Repeat each line of the material below without change.

BEGIN

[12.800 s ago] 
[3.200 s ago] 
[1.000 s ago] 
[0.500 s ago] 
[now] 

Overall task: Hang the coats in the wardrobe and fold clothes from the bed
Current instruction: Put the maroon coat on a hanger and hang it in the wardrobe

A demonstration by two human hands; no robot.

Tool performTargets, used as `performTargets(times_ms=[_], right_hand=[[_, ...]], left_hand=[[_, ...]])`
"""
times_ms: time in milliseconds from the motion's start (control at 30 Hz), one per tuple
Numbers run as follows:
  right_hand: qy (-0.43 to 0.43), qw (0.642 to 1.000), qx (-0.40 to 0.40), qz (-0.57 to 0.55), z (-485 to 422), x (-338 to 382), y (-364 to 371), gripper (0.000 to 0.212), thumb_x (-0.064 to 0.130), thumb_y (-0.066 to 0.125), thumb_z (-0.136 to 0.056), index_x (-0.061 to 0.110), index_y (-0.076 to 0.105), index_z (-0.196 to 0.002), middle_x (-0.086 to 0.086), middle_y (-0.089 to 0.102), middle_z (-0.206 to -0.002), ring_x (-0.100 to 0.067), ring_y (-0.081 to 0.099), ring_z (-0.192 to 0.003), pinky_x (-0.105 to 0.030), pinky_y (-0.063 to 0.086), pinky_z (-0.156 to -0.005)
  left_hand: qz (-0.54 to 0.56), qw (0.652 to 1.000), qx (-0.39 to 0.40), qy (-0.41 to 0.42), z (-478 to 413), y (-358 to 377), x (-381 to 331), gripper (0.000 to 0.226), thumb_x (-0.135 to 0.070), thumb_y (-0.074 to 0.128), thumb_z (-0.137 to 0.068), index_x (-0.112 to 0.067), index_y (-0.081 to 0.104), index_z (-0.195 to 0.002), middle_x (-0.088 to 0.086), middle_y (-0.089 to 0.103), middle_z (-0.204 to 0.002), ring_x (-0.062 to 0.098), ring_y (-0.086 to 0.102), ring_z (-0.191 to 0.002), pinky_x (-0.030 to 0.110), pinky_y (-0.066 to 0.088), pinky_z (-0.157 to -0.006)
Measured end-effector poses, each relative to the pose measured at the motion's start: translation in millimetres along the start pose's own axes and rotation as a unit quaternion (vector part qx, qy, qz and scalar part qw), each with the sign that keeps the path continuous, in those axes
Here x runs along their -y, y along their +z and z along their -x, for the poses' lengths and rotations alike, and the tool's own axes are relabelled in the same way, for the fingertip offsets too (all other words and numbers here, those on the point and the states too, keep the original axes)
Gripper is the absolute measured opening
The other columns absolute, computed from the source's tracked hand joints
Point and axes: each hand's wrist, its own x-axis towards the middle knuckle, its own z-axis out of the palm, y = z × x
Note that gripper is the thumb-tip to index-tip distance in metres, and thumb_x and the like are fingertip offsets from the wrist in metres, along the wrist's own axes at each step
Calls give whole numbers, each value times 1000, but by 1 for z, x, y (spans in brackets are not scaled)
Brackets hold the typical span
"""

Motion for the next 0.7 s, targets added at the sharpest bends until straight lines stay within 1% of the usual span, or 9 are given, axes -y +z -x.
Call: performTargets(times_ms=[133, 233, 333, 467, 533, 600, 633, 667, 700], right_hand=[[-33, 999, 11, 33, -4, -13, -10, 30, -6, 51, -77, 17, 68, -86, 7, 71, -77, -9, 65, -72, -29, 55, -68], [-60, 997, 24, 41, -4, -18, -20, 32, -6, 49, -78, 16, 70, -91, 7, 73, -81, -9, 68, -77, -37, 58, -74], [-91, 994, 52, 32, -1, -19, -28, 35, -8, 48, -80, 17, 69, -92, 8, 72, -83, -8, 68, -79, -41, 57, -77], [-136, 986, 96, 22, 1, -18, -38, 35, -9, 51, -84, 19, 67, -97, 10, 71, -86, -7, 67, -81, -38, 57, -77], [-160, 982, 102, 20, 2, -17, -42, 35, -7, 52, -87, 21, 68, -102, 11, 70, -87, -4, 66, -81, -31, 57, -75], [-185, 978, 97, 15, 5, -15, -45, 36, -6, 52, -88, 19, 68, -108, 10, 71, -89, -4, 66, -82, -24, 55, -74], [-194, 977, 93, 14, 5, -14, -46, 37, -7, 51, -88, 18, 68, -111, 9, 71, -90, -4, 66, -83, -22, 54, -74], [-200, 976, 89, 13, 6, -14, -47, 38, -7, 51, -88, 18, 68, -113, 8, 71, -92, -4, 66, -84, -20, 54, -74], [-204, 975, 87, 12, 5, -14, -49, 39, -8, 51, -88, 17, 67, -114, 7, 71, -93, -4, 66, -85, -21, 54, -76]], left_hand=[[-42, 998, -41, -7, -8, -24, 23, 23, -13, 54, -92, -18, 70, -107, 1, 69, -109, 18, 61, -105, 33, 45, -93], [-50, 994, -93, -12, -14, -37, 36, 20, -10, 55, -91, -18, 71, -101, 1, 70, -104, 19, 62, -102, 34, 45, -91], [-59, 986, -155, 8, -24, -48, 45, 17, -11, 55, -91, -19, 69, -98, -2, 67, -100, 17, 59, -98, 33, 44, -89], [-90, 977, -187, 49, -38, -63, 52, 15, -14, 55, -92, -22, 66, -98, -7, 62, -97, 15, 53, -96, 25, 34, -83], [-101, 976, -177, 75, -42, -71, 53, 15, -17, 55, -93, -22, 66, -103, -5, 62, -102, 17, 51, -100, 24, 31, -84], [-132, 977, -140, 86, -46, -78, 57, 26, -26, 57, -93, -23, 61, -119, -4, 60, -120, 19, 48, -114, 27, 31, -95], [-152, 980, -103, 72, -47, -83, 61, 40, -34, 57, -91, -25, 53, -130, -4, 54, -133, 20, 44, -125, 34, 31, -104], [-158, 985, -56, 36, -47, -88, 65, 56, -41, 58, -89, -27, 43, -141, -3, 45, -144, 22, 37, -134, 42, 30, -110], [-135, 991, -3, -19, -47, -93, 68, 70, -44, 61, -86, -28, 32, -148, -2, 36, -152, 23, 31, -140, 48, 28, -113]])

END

*Your response*.
[12.800 s ago] 
[3.200 s ago] 
[1.000 s ago] 
[0.500 s ago] 
[now] 

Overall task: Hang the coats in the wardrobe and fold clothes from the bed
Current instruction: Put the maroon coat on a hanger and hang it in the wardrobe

A demonstration by two human hands; no robot.

Tool performTargets, used as `performTargets(times_ms=[_], right_hand=[[_, ...]], left_hand=[[_, ...]])`
"""
times_ms: time in milliseconds from the motion's start (control at 30 Hz), one per tuple
Numbers run as follows:
  right_hand: qy (-0.43 to 0.43), qw (0.642 to 1.000), qx (-0.40 to 0.40), qz (-0.57 to 0.55), z (-485 to 422), x (-338 to 382), y (-364 to 371), gripper (0.000 to 0.212), thumb_x (-0.064 to 0.130), thumb_y (-0.066 to 0.125), thumb_z (-0.136 to 0.056), index_x (-0.061 to 0.110), index_y (-0.076 to 0.105), index_z (-0.196 to 0.002), middle_x (-0.086 to 0.086), middle_y (-0.089 to 0.102), middle_z (-0.206 to -0.002), ring_x (-0.100 to 0.067), ring_y (-0.081 to 0.099), ring_z (-0.192 to 0.003), pinky_x (-0.105 to 0.030), pinky_y (-0.063 to 0.086), pinky_z (-0.156 to -0.005)
  left_hand: qz (-0.54 to 0.56), qw (0.652 to 1.000), qx (-0.39 to 0.40), qy (-0.41 to 0.42), z (-478 to 413), y (-358 to 377), x (-381 to 331), gripper (0.000 to 0.226), thumb_x (-0.135 to 0.070), thumb_y (-0.074 to 0.128), thumb_z (-0.137 to 0.068), index_x (-0.112 to 0.067), index_y (-0.081 to 0.104), index_z (-0.195 to 0.002), middle_x (-0.088 to 0.086), middle_y (-0.089 to 0.103), middle_z (-0.204 to 0.002), ring_x (-0.062 to 0.098), ring_y (-0.086 to 0.102), ring_z (-0.191 to 0.002), pinky_x (-0.030 to 0.110), pinky_y (-0.066 to 0.088), pinky_z (-0.157 to -0.006)
Measured end-effector poses, each relative to the pose measured at the motion's start: translation in millimetres along the start pose's own axes and rotation as a unit quaternion (vector part qx, qy, qz and scalar part qw), each with the sign that keeps the path continuous, in those axes
Here x runs along their -y, y along their +z and z along their -x, for the poses' lengths and rotations alike, and the tool's own axes are relabelled in the same way, for the fingertip offsets too (all other words and numbers here, those on the point and the states too, keep the original axes)
Gripper is the absolute measured opening
The other columns absolute, computed from the source's tracked hand joints
Point and axes: each hand's wrist, its own x-axis towards the middle knuckle, its own z-axis out of the palm, y = z × x
Note that gripper is the thumb-tip to index-tip distance in metres, and thumb_x and the like are fingertip offsets from the wrist in metres, along the wrist's own axes at each step
Calls give whole numbers, each value times 1000, but by 1 for z, x, y (spans in brackets are not scaled)
Brackets hold the typical span
"""

Motion for the next 0.7 s, targets added at the sharpest bends until straight lines stay within 1% of the usual span, or 9 are given, axes -y +z -x.
Call: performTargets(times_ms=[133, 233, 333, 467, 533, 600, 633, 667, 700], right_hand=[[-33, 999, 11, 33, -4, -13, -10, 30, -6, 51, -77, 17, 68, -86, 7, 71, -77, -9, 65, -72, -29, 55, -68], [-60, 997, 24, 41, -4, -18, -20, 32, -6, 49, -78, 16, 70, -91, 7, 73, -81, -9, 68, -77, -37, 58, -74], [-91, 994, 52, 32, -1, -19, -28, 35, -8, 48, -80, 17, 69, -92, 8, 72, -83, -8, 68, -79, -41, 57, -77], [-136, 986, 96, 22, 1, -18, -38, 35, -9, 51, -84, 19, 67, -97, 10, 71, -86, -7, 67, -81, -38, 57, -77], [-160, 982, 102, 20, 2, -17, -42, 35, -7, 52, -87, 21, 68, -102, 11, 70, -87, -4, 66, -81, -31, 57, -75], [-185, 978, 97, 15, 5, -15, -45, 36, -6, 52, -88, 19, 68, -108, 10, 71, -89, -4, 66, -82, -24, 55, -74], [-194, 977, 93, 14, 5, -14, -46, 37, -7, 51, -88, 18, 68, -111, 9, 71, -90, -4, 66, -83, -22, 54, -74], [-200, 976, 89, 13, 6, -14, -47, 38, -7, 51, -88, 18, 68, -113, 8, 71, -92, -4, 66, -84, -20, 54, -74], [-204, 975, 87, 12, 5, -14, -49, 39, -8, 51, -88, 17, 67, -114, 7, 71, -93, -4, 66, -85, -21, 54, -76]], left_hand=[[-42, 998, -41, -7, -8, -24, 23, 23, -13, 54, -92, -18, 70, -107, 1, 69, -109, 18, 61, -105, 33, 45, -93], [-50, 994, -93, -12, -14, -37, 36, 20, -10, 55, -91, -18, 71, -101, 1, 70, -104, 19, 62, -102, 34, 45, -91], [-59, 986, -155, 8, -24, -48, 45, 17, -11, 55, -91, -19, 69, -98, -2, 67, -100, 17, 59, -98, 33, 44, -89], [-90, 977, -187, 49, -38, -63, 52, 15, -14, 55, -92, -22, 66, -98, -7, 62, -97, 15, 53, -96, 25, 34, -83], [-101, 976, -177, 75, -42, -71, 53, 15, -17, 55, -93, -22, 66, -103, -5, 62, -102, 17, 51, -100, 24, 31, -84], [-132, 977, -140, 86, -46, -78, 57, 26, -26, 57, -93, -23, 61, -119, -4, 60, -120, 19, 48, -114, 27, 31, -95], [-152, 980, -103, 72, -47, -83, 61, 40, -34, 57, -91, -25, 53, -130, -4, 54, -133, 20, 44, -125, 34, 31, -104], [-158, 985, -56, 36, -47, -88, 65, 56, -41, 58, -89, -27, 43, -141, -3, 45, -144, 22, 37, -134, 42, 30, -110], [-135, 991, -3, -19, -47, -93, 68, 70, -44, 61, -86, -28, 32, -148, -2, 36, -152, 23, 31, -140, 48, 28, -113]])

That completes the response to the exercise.